About 54% of parents surveyed by the school district said their students’ learning was meeting or surpassing expectations while 46% surveyed last month reported that learning was below or far below expectations.
A different survey shows most parents are reluctant to send their children to school unless the district can adhere to guidelines by the U.S. Centers for Disease Control and Prevention. That involves separating students into groups, staggering schedules and keeping students 6 feet apart.
The Fairbanks North Star Borough School District has been in remote learning status since March because of the coronavirus pandemic. The district surveyed parents about how things are going with remote learning and to gauge their tolerance for sending children to school.
Some students are excelling under the remote learning model, while many students are feeling isolated and are falling behind, according to comments from survey takers.
“Online learning is difficult because it is so easy for students to switch over to YouTube when you think they are studying,” one parent wrote.
“The teachers and students seem to be working so hard for very little learning,” another respondent said. “The internet and lack of human contact is taking a toll on the attitude and attention of our kids.”
Another wrote, “My personal view is they are being treated like college students, and they are not ready for that.”
The remote learning model is causing some students to dislike school, parents said.
“Some days, we have good days. Some days, we have bad days. There is a lot of crying and missing their friends,” one parent wrote.
Here is how another parent summed it up:
“She is seriously struggling this year with the extreme lack of physical activity available for her to release energy, so that with that combination of excessive screen time, constant availability to the Google chat and Gmail chat continuously popping up distracting her from her school work, causing her to fall further behind, which then increases her stress level, has essentially created a time bomb in my child and she is not handling this well at all.”
Some comments were approving of the remote learning model and education leaders’ emphasis on protecting public health.
“I cannot thank the school district and the teachers enough for doing their best to try and keep these kids engaged, connected and learning,” one parent wrote.
“I would just like to say that I really appreciate how hard teachers and staff are working to make the best of things,” another commenter said.
“My student said class sessions seem more focused, and less time wasted with fluff online compared to in-person learning,” another parent wrote.
“I encourage the school district to remain closed as long as possible to help stop the spread of the coronavirus,” yet another respondent said.

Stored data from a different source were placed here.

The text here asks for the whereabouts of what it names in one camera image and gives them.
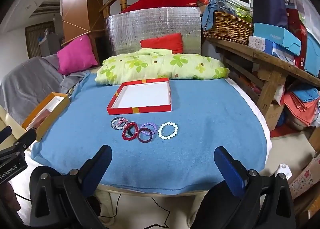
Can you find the clear plastic bag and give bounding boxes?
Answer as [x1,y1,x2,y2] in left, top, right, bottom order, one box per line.
[202,0,253,21]

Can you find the brown wooden panel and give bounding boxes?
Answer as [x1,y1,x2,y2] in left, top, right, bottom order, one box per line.
[61,0,104,45]

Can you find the white plug adapter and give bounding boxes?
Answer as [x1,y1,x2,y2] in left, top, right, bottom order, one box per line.
[275,164,292,180]

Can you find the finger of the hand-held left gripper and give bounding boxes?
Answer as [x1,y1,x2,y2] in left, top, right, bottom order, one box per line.
[0,126,12,145]
[0,129,37,158]

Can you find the teal box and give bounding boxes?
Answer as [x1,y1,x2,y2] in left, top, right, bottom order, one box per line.
[304,31,320,78]

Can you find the grey cloth cover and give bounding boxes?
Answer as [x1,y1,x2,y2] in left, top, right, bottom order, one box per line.
[0,54,87,125]

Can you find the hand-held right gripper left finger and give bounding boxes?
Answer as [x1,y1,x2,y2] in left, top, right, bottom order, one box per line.
[29,145,113,229]

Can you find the white bead bracelet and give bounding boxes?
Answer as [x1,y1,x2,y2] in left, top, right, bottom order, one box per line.
[158,122,179,140]

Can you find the wicker basket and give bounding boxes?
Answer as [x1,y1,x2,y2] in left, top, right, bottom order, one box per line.
[202,11,254,45]

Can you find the silver insulation mat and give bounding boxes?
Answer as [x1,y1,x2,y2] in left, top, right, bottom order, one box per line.
[104,6,202,57]

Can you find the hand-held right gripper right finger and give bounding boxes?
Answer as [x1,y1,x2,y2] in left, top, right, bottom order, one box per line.
[214,146,297,229]

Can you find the light blue cardboard box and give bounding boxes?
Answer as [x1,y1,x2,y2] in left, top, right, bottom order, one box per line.
[253,22,302,56]

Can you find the wooden bench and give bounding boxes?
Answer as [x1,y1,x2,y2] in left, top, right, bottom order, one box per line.
[205,37,320,117]

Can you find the red bead bracelet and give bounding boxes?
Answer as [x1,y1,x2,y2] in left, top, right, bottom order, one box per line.
[122,122,139,142]

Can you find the pile of salmon cloths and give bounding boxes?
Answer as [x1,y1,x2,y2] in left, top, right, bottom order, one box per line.
[284,92,320,128]

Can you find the red cushion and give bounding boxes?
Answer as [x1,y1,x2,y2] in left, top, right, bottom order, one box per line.
[140,33,184,54]

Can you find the orange open box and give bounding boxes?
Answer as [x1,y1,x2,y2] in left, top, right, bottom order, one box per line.
[21,92,71,143]

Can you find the black cable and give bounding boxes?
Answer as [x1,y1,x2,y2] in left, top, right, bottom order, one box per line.
[100,194,171,229]

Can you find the green leaf pattern pillow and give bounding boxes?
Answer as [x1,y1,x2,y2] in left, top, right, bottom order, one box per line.
[94,48,230,85]

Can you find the dark red box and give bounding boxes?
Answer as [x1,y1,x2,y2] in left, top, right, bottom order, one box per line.
[287,9,308,70]

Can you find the white patterned tissue box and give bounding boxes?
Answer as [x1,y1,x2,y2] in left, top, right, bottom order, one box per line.
[248,36,295,66]

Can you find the purple bead bracelet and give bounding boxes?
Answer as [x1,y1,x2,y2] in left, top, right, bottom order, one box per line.
[140,122,158,135]

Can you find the navy blue bag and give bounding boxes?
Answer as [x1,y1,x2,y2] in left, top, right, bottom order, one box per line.
[252,0,288,30]

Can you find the blue cloth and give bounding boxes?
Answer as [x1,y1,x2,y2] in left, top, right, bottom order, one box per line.
[201,0,225,30]

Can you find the floral cardboard box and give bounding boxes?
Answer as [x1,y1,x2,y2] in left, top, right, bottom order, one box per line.
[287,157,320,199]

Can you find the red shallow gift box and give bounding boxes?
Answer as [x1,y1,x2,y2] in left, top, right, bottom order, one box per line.
[107,77,173,115]

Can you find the pink cushion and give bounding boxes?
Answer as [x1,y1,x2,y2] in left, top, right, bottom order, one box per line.
[57,35,98,75]

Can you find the dark purple bangle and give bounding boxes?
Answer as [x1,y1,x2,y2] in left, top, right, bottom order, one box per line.
[137,127,153,143]

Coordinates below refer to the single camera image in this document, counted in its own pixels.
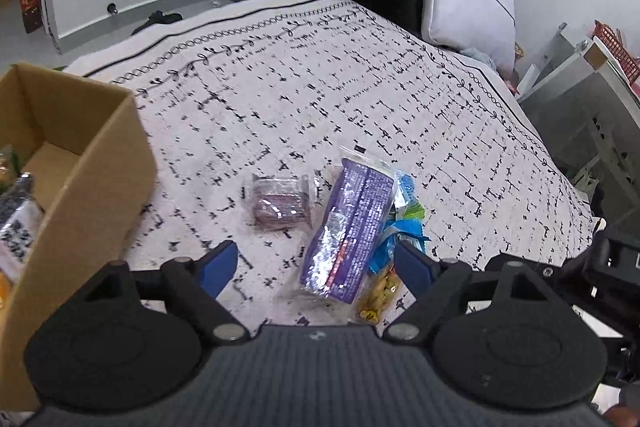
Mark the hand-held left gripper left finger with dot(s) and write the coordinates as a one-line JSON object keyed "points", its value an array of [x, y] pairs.
{"points": [[220, 266]]}

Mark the blue candy packet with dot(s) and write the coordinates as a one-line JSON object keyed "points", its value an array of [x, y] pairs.
{"points": [[395, 242], [406, 189]]}

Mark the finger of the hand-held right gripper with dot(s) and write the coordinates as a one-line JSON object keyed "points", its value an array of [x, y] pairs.
{"points": [[550, 277]]}

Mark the brown cardboard box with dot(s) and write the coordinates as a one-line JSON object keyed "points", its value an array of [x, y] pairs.
{"points": [[90, 187]]}

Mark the white desk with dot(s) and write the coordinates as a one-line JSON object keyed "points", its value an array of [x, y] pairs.
{"points": [[565, 107]]}

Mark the pair of black slippers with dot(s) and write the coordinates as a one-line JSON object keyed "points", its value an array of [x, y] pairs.
{"points": [[157, 19]]}

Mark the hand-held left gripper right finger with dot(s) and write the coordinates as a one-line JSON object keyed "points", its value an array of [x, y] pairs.
{"points": [[414, 266]]}

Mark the yellow snack packet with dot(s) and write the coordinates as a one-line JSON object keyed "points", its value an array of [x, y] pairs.
{"points": [[380, 297]]}

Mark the white packet black print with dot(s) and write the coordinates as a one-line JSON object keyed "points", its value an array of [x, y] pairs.
{"points": [[17, 227]]}

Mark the clear packet brown snack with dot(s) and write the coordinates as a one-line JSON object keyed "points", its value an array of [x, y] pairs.
{"points": [[280, 204]]}

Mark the green candy packet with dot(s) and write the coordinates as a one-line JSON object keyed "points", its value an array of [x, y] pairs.
{"points": [[412, 210]]}

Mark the white black patterned blanket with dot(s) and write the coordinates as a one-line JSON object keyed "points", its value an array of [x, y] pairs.
{"points": [[310, 82]]}

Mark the light blue cloth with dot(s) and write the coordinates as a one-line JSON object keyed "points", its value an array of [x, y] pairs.
{"points": [[480, 57]]}

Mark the red woven basket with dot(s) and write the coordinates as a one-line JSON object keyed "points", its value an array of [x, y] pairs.
{"points": [[617, 52]]}

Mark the purple snack packet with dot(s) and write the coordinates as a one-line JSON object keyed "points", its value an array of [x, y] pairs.
{"points": [[350, 227]]}

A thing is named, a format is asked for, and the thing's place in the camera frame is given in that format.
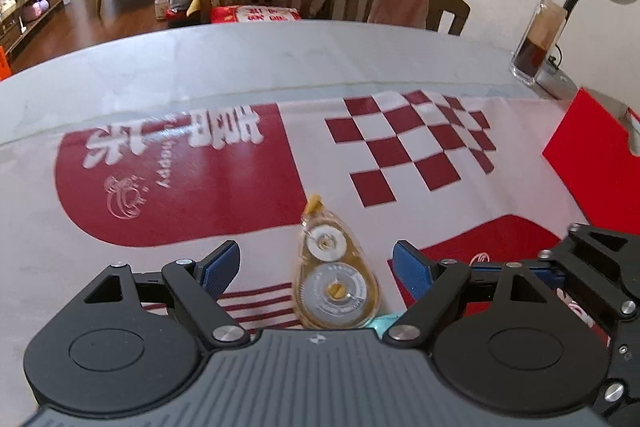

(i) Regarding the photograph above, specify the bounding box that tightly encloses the red printed seat cushion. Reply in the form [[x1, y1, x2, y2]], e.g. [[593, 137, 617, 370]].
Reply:
[[210, 4, 303, 25]]

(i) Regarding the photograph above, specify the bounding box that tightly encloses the small teal plastic item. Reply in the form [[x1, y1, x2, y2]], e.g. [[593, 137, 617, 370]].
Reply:
[[367, 314, 401, 340]]

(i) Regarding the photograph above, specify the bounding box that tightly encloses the clear correction tape dispenser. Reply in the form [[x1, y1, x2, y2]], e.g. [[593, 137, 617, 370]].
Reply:
[[291, 194, 381, 330]]

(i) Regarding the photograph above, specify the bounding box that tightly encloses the red cardboard box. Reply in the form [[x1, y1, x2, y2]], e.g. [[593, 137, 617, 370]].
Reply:
[[542, 88, 640, 238]]

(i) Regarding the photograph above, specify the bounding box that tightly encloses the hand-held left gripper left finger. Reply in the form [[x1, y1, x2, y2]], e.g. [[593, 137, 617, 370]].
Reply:
[[75, 240, 251, 350]]

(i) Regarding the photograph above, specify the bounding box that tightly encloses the glass jar with dark liquid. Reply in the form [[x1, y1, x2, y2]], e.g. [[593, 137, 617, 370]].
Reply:
[[509, 0, 568, 86]]

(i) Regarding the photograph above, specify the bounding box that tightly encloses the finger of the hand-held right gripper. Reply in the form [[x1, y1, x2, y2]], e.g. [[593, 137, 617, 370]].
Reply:
[[470, 223, 640, 323]]

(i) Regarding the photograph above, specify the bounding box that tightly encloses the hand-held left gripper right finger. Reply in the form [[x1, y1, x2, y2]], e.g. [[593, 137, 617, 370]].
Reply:
[[382, 240, 561, 350]]

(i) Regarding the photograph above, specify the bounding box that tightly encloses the wooden tv cabinet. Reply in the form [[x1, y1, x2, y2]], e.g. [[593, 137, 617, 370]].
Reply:
[[0, 0, 67, 62]]

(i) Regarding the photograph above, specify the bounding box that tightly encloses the pink small bag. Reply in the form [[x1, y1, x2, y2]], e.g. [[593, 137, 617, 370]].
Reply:
[[19, 0, 51, 22]]

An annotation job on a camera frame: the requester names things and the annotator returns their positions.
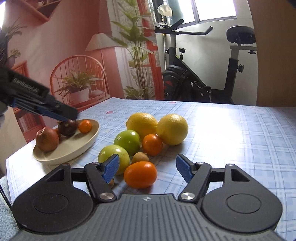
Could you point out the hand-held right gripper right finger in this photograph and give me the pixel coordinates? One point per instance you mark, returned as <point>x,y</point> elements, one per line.
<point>183,170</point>

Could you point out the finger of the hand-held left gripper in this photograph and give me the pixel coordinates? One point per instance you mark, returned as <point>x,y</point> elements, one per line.
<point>49,114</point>
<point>67,111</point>

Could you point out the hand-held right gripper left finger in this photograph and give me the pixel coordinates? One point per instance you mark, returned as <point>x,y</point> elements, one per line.
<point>112,169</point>

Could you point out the small tan longan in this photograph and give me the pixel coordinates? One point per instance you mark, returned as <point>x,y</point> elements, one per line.
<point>140,157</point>
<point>111,183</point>

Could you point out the dark purple mangosteen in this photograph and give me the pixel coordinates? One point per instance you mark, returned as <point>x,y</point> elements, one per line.
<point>68,128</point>

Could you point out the green apple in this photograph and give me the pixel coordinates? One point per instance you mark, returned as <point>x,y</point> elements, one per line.
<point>108,151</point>
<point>127,141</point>

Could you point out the red apple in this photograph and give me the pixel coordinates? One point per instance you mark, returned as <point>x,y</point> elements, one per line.
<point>47,140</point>

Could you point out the cream round plate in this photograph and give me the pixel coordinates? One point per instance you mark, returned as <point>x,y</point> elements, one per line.
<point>69,148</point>

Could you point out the yellow lemon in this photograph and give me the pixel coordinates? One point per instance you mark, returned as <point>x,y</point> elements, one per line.
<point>172,128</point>
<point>142,124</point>

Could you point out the pink room scene backdrop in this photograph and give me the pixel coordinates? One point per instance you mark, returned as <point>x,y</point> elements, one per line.
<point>69,34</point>

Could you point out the black exercise bike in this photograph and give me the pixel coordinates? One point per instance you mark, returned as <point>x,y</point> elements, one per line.
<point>185,81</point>

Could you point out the pale towel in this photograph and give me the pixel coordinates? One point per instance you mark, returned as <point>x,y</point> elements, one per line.
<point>5,220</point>

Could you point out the white cap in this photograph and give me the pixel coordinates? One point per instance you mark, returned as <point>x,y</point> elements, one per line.
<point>164,10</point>

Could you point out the wooden door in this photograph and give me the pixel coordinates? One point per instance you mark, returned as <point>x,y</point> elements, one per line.
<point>275,58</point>

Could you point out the window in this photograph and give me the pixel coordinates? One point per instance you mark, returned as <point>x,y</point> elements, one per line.
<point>212,9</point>

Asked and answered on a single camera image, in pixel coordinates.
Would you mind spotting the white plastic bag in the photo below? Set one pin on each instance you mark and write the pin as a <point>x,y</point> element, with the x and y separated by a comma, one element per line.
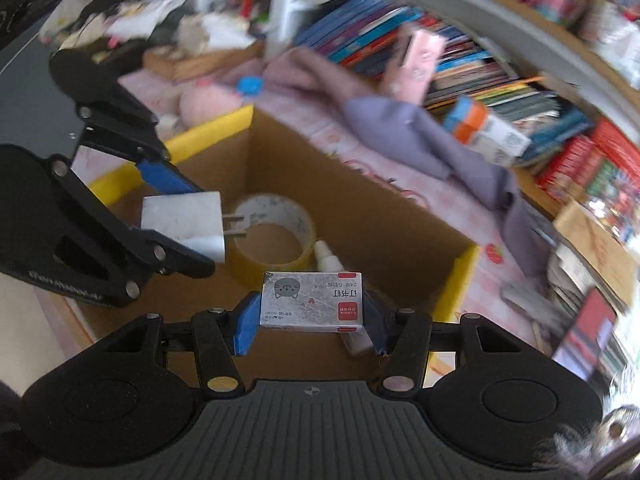
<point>140,17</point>

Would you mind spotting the kraft paper envelope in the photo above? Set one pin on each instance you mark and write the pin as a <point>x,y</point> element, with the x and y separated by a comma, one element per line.
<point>590,240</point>

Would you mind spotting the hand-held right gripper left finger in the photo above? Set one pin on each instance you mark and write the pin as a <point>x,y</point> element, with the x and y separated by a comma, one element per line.
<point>245,322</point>

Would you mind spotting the orange blue white carton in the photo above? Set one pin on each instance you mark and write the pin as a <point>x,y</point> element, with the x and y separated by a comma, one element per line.
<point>495,135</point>

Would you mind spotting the white charger plug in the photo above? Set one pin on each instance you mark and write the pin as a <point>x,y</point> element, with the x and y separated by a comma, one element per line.
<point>180,220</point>

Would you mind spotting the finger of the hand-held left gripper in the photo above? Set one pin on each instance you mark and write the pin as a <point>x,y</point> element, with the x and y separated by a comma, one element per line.
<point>150,250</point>
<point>170,180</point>

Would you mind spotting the pink carton box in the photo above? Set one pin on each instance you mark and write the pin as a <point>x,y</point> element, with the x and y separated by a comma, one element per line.
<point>417,65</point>

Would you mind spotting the pile of books and papers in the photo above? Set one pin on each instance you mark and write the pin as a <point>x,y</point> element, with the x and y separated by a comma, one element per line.
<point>565,270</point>

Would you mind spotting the red boxed book set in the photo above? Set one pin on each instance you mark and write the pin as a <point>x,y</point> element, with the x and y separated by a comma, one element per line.
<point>580,160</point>

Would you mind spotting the white bookshelf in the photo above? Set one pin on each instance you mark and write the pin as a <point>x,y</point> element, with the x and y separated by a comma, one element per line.
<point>285,10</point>

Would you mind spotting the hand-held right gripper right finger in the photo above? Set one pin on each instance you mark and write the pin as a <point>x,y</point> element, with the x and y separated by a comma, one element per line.
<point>375,327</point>

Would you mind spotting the yellow cardboard box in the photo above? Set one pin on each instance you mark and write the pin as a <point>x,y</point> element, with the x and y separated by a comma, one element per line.
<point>370,225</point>

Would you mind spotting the small white bottle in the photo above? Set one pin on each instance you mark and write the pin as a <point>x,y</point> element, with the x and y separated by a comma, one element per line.
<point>327,257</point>

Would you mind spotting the pink checked tablecloth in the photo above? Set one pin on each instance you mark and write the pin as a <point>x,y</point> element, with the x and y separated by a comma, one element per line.
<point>370,170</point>

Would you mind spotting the row of blue books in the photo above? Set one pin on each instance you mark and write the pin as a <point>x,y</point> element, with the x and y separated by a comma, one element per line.
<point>360,35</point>

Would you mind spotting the pink pig plush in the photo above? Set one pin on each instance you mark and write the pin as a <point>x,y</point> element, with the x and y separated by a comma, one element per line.
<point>207,102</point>

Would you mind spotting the yellow tape roll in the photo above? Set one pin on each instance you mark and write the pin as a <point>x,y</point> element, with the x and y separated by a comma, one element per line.
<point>300,230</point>

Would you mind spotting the fuzzy grey sleeve cuff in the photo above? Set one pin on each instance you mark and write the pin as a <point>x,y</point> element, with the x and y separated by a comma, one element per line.
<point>615,425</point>

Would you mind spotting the small white staple box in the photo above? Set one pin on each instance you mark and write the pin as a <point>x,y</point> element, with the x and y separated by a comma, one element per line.
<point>310,300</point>

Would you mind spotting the smartphone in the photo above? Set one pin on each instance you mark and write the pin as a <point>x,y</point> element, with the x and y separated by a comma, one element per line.
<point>585,335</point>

The district is in the high-risk operational zone for the spread of COVID-19, and schools were emptied of teachers, special education students and high school athletes last week after a plea from Gov. Mike Dunleavy to all Alaskans to step up public health practices.
Parents are eager to send their children back to school but under certain conditions, according to the school district surveys.
Almost 80% of respondents said they would send their children to school when the district moves back to the yellow, medium risk, operational zone, according to the 1st Quarter Survey.
A second survey, the Red Zone Survey, showed 52% of respondents would send their children to school during the high risk operational zone provided schools follow CDC guidelines. That fell to 34% if the federal guidelines could not be met.
About 30% of survey respondents reported that technology has negatively impacted their students’ learning while 35% rated technology as a positive, according to the 1st Quarter Survey.
Another big complaint was class and learning schedules, with 32% rating it as harmful to learning.
Teacher support received high ratings, with 60% of respondents saying it has positively or very positively impacted their students. The negative or very negative rating was 17%. The rest of the respondents were neutral or gave no answer.
About one-third of parents reported that remote learning was meeting their expectations, while an additional 18% said their students’ learning was above or far above expectations.
The school district received almost 4,000 responses to its 1st Quarter Survey.
Most survey respondents — 72.5% — were parents of students in the blended learning program, which would involve in-person classes when available.
About 22% of respondents have students in an eLearning program, which is all online, while the rest, 5.5%, said they were in the district’s homeschool program.